The agency explains that large indoor gatherings, whether sporting events, festivals, concerts, weddings, parties, conferences or trade shows, are a risk because they “gather a lot of people from multiple households”.

And for more information on the places you may want to avoid, check out The Two Places, Dr. Fautsi will still not go after vaccination.

two women with face masks looking each other in the eye
Andrey_Popov / Shutterstock

If you have decided that attending a closed event is something you need to do, the CDC says it is important to know the number of COVID cases in your community or the area from which most participants come. If it is somewhere where the virus is spreading at a higher rate, it may mean that there is a greater chance that guests have been exposed to COVID.

Ventilation, the length of collection, the ability to move away physically, masked wearing practices, the number of unvaccinated people (including children) and “behaviors such as singing, shouting, exercise or heavy breathing” may increase the risk of transmitting COVID, warns the CDC. And for more guidance to follow, the CDC says don’t do this until 4 weeks after vaccination.

a group of people clapping in the dark at something that seems to be a concert
iStock

The CDC explains that if you are vaccinated, the risk of contracting COVID or passing the virus on to others “can be very low”. But, the agency added, “large indoor gatherings and those, including unvaccinated people from multiple households, increase the risk of SARS-CoV-2 transmission.”
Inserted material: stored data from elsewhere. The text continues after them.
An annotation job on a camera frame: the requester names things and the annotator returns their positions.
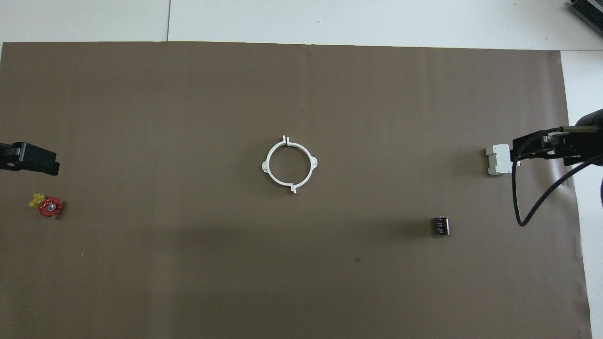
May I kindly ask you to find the brown paper mat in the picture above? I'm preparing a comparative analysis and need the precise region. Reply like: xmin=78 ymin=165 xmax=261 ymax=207
xmin=0 ymin=41 xmax=593 ymax=339

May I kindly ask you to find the white half ring clamp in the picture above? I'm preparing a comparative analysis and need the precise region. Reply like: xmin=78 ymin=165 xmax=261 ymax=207
xmin=261 ymin=136 xmax=296 ymax=189
xmin=285 ymin=139 xmax=319 ymax=195

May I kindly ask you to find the red handle brass valve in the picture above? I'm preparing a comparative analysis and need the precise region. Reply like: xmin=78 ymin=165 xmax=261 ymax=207
xmin=29 ymin=192 xmax=63 ymax=218

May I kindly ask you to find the white circuit breaker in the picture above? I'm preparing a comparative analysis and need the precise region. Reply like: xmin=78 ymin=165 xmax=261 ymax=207
xmin=485 ymin=144 xmax=514 ymax=177

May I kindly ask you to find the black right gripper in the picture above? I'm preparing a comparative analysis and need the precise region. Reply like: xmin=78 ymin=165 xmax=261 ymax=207
xmin=512 ymin=125 xmax=603 ymax=166

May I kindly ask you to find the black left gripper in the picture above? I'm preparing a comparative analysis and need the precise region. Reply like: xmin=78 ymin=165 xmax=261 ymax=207
xmin=0 ymin=142 xmax=61 ymax=177

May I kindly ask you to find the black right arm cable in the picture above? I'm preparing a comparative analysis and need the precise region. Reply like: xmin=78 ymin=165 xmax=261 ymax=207
xmin=511 ymin=141 xmax=603 ymax=227
It is especially important for fully vaccinated people “to take precautions when visiting unvaccinated people at increased risk of severe COVID-19 disease or when visiting unvaccinated people who have people at increased risk of severe disease in their own households,” the CDC explains. .

Regardless of your vaccination status or that of those around you, if you have been tested for COVID or have symptoms of the virus, the CDC says you must wait 10 days before visiting or attending a collection of any size.
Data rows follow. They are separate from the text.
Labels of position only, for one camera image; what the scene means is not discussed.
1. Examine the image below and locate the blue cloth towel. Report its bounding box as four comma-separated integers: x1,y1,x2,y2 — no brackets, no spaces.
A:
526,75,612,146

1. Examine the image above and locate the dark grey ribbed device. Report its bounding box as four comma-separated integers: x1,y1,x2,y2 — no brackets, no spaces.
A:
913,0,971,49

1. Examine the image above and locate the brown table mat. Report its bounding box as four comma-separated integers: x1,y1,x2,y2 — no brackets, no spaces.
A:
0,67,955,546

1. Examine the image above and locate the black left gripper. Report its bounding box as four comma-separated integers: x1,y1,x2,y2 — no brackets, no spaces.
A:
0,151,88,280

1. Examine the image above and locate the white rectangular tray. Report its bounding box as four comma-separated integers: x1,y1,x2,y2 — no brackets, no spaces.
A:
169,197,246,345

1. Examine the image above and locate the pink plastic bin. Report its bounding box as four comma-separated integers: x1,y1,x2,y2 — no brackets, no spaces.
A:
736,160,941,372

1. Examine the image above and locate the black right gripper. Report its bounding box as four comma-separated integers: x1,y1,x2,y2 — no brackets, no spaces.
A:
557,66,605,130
And for more guidance on the vaccine, do not drink more than that after the vaccine, experts warn.

Shot of a group of young people wearing masks and taking selfies at the airport
PeopleImages / iStock

If you do not heed the CDC’s warning, the agency says that again, even if you are fully vaccinated, you must wear a well-worn mask at a crowded personal gathering.

The CDC also urges vaccinated people to wear masks when visiting unvaccinated people who may be at greater risk of becoming infected with COVID.
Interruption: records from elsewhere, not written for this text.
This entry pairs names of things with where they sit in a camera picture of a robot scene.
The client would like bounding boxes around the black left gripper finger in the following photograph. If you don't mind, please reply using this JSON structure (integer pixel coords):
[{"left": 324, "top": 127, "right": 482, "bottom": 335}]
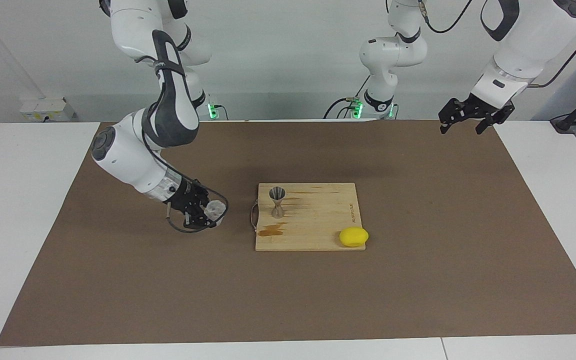
[
  {"left": 475, "top": 100, "right": 517, "bottom": 136},
  {"left": 437, "top": 97, "right": 474, "bottom": 136}
]

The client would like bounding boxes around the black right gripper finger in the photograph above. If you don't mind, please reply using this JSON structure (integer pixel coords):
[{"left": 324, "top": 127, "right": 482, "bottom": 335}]
[
  {"left": 183, "top": 209, "right": 218, "bottom": 231},
  {"left": 190, "top": 180, "right": 214, "bottom": 204}
]

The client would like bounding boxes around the clear glass cup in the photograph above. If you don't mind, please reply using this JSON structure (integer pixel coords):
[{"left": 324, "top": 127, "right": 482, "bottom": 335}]
[{"left": 203, "top": 200, "right": 226, "bottom": 226}]

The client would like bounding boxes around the metal jigger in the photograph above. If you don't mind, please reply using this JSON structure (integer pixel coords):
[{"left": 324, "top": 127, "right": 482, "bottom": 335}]
[{"left": 268, "top": 186, "right": 287, "bottom": 219}]

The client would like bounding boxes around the brown table mat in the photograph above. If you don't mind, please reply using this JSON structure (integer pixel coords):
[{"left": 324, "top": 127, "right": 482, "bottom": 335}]
[{"left": 0, "top": 120, "right": 576, "bottom": 347}]

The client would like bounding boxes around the wooden cutting board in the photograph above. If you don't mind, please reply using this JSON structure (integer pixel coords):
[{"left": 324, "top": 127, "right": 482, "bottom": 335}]
[{"left": 250, "top": 182, "right": 367, "bottom": 252}]

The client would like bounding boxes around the yellow lemon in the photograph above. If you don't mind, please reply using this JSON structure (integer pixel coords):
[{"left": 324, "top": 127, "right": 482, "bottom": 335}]
[{"left": 339, "top": 226, "right": 370, "bottom": 248}]

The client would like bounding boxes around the white power strip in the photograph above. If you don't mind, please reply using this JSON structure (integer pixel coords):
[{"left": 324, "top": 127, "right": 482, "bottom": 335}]
[{"left": 20, "top": 97, "right": 75, "bottom": 122}]

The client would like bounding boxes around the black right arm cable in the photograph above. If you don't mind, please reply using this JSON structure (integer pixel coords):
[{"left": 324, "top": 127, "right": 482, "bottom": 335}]
[{"left": 143, "top": 145, "right": 230, "bottom": 234}]

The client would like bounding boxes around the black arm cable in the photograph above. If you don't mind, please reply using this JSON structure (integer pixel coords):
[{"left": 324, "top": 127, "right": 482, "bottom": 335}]
[
  {"left": 143, "top": 145, "right": 230, "bottom": 234},
  {"left": 418, "top": 0, "right": 576, "bottom": 88}
]

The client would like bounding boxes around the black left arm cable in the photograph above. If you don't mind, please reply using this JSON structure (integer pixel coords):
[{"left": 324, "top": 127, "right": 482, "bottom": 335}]
[{"left": 418, "top": 0, "right": 576, "bottom": 88}]

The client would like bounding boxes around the black left base cable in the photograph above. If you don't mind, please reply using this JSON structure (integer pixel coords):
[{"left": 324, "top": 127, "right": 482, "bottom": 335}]
[{"left": 324, "top": 75, "right": 371, "bottom": 120}]
“Although these vaccines are extremely effective, we know that the virus spreads very well indoors,” said the CDC director. Rochelle Valensky, MD, said during a briefing at the White House on April 28. “Until more people are vaccinated and we still have over 50,000 cases a day, the use of indoor masks will provide additional protection.”

And for more CDC updates delivered directly to your inbox, sign up for our daily newsletter.

picnic outside, people without masks
Syda Productions / Shutterstock

The CDC already says that fully vaccinated people can participate in outdoor and recreational activities without a mask, as well as visit other unvaccinated people without a mask and visit “unvaccinated people (including children) from one household who are at low risk of severe COVID-19 disease indoors without wearing masks or physical distancing. “

“If you’re fully vaccinated and want to attend a small outdoor gathering with people who have been vaccinated and unvaccinated, or have dinner at an outdoor restaurant with friends from multiple households, science shows that if you are vaccinated, you can do so safely without disguise.” , Walensky said on April 28.

Chief Adviser to COVID at the White House Anthony Fauci, MD, speaks with Today on 28 April on the CDC’s new guidelines for external masks and said the new rules were proof that we were “going in the right direction”. “The risk of infection if you are vaccinated outdoors is extremely low,” he said.

And for more risks to avoid, check out the CDC says these are the “safest” places you’re going right now.